Was nicht den anerkannten Regeln der Technik entspricht, ist mangelhaft!

OLG Hamm, Beschluss vom 05.09.2019 - 21 U 110/17; BGH, Beschluss vom 25.03.2020 - VII ZR 215/19 (Nichtzulassungsbeschwerde zurückgewiesen)

1. Die Leistung eines Bauträgers ist mangelhaft, wenn sie gegen die anerkannten Regeln der Technik verstößt.

2. Eine von den anerkannten Regeln der Technik im Bauträgervertrag getroffene abweichende Vereinbarung kann nicht dahin ausgelegt werden, dass der üblicherweise zu erwartende Mindeststandard nicht eingehalten werden soll. Etwas anderes kann nur dann gelten, wenn der Erwerber auf eine solche Bedeutung ausdrücklich hingewiesen wurde oder er dies etwa aufgrund einer entsprechenden Fachkunde positiv kennt.

3. Einem Minderungsanspruch wegen Mängeln des Gemeinschaftseigentums kann der Bauträger Resterwerbspreisansprüche gegen die einzelnen Erwerber nicht entgegenhalten.

OLG Hamm, Beschluss vom 05.09.2019 - 21 U 110/17; BGH, Beschluss vom 25.03.2020 - VII ZR 215/19 (Nichtzulassungsbeschwerde zurückgewiesen)
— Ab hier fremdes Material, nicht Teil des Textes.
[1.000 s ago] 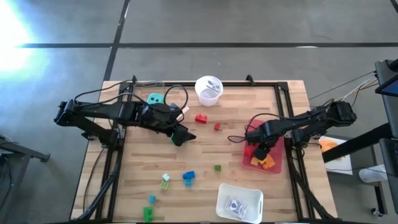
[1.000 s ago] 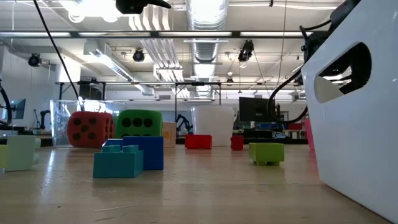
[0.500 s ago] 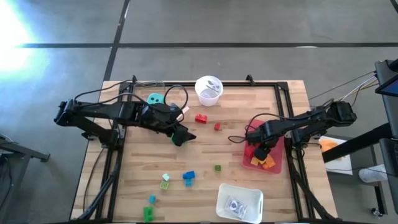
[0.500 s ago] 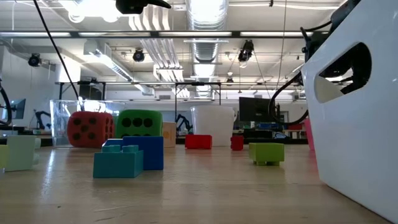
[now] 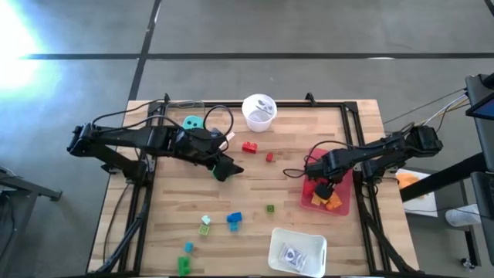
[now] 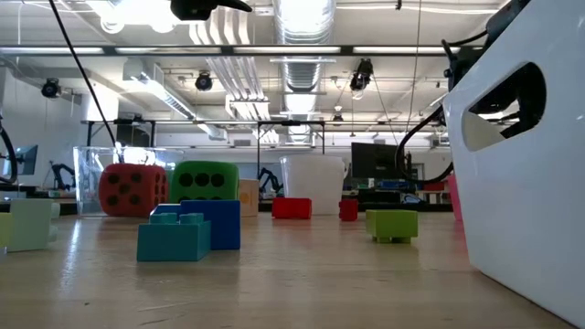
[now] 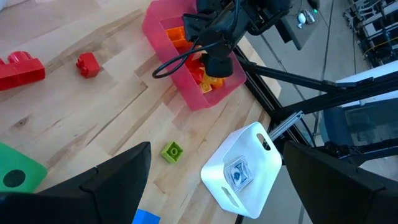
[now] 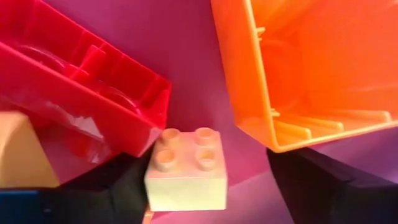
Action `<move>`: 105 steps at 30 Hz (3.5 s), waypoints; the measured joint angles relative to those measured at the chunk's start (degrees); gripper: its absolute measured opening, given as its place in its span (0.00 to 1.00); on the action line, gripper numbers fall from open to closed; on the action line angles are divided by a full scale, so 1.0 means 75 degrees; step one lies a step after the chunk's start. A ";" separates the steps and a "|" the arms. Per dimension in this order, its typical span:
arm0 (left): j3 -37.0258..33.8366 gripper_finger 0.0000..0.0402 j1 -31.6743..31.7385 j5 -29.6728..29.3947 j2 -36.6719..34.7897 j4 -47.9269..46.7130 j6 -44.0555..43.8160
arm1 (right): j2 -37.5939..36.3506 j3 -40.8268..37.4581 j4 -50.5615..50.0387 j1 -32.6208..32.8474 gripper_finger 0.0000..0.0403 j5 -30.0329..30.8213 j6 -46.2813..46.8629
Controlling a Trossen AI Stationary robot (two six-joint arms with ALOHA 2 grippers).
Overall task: Pick & Place Toys
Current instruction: Put the yellow game piece into the pink bin, then put the light blue game piece into the pink bin
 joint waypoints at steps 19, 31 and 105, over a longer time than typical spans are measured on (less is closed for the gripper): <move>0.0003 0.92 0.0003 0.0000 0.0000 -0.0007 0.0017 | -0.0735 0.1187 -0.1500 0.0003 0.88 0.0095 -0.0057; 0.0012 0.92 -0.0241 -0.0001 -0.0015 -0.0173 0.0102 | -0.1163 0.3345 -0.2610 0.0210 0.88 0.0066 0.0059; -0.2926 0.92 -0.3491 -0.0155 0.2725 -0.0062 -0.2565 | 0.0192 0.4788 -0.0249 0.0726 0.88 0.0242 -0.1725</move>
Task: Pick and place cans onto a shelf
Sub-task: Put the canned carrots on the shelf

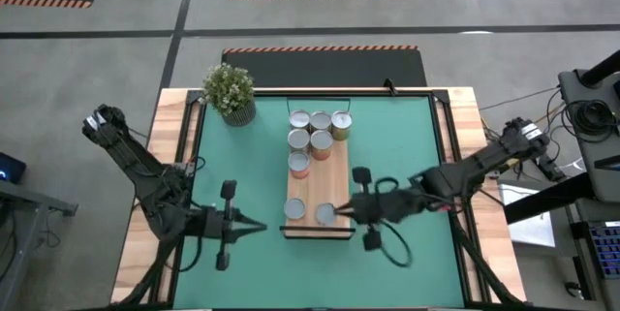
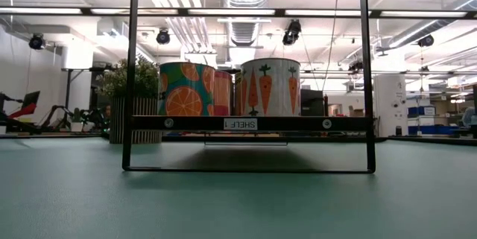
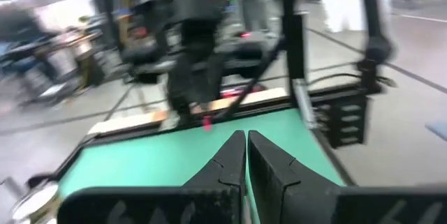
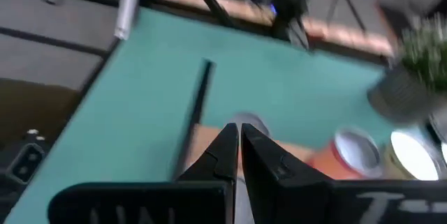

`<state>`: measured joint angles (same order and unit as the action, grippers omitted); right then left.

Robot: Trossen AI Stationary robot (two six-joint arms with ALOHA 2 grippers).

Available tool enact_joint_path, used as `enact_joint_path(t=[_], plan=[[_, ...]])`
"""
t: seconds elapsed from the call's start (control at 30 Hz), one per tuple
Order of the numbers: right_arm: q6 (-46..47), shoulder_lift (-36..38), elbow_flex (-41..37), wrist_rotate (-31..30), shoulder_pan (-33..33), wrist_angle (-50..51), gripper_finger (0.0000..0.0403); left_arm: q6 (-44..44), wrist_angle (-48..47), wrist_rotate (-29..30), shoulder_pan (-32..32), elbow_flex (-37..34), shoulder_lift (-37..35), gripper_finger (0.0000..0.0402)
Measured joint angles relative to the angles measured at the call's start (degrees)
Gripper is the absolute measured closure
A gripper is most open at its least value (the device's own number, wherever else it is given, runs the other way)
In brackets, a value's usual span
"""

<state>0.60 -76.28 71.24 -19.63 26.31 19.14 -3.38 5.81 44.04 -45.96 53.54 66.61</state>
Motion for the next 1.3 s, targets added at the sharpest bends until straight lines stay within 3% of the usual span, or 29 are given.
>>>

BGB §§ 633, 634 Nr. 3, 4, § 638; WEG § 10 Abs. 6 Satz 3

Problem/Sachverhalt

Eine Wohnungseigentümergemeinschaft (WEG) verlangt für die in ihr verbundenen Erwerber vom Bauträger (B) wegen Mängeln der im Gemeinschaftseigentum stehenden Bausubstanz minderungsweise Zahlung von rund 57.000 Euro. Das LG Bielefeld gab der Klage nach Einholung eines Sachverständigengutachtens statt. B verteidigt sich u. a. damit, dass die Tiefgarageneinfahrt so gebaut ist, wie sie in der Baubeschreibung und den Teilungsplänen näher beschrieben wurde, und dass die WEG mangels wirksamer Beschlüsse nicht aktivlegitimiert ist. Hat die Berufung Erfolg?

Entscheidung

Nein! Rechte aus Minderung wegen behebbarer Mängel - wie hier - begründen die geborene Ausübungsbefugnis der WEG. Nur sie kann von vorneherein Minderung geltend machen und gerichtlich durchsetzen. Auf die Wirksamkeit der Beschlüsse vom 14.04.2011 und vom 27.10.2014 kommt es daher nicht an. Ein Mangel der Tiefgarageneinfahrt scheidet auch nicht deshalb aus, weil sie mit ihren tatsächlichen Abmessungen in der Baubeschreibung und in den Teilungsplänen eingezeichnet ist und daher die tatsächliche Beschaffenheit nicht von der vertraglich vereinbarten abweicht. Die Einfahrt entspricht nach den sachverständigen Feststellungen aufgrund eines zu geringen Innenradius der Kurve nicht den anerkannten Regeln der Technik. Eine etwaig hiervon abweichende Vereinbarung in der Baubeschreibung kann nicht dahin ausgelegt werden, dass von einem üblicherweise zu erwartenden Mindeststandard abgewichen werden soll, wenn nicht auf eine solche Bedeutung ausdrücklich hingewiesen wird oder der Erwerber dies aus anderen Gründen (z. B. eigene Fachkunde) weiß (vgl. BGH, IBR 2013, 269). Die Berechnung der Minderung der im Sondernutzungsrecht stehenden Stellplätze anhand der Anzahl, des ausgewiesenen Erwerbspreises sowie der schlechteren Erreichbarkeit ist nicht zu beanstanden. Aufgrund der Gemeinschaftsbezogenheit kann B dem minderungsbedingten Zahlungsanspruch nicht die offenen Resterwerbspreise entgegenhalten (vgl. BGH, IBR 1992, 2).

Praxishinweis

Will ein Bauträger von den üblichen Qualitäts- und Komfortmaßstäben abweichen, muss er den Erwerber hierauf deutlich hinweisen und ihn über die Folgen einer solchen Bauweise für die Wohnqualität aufklären (BGH, IBR 2019, 448). Der bloße Verweis auf technische Normen oder technische Werte genügt also nicht. Ungeklärt ist, ob AGB-rechtlich überhaupt von den anerkannten Regeln der Technik wirksam abgewichen werden kann.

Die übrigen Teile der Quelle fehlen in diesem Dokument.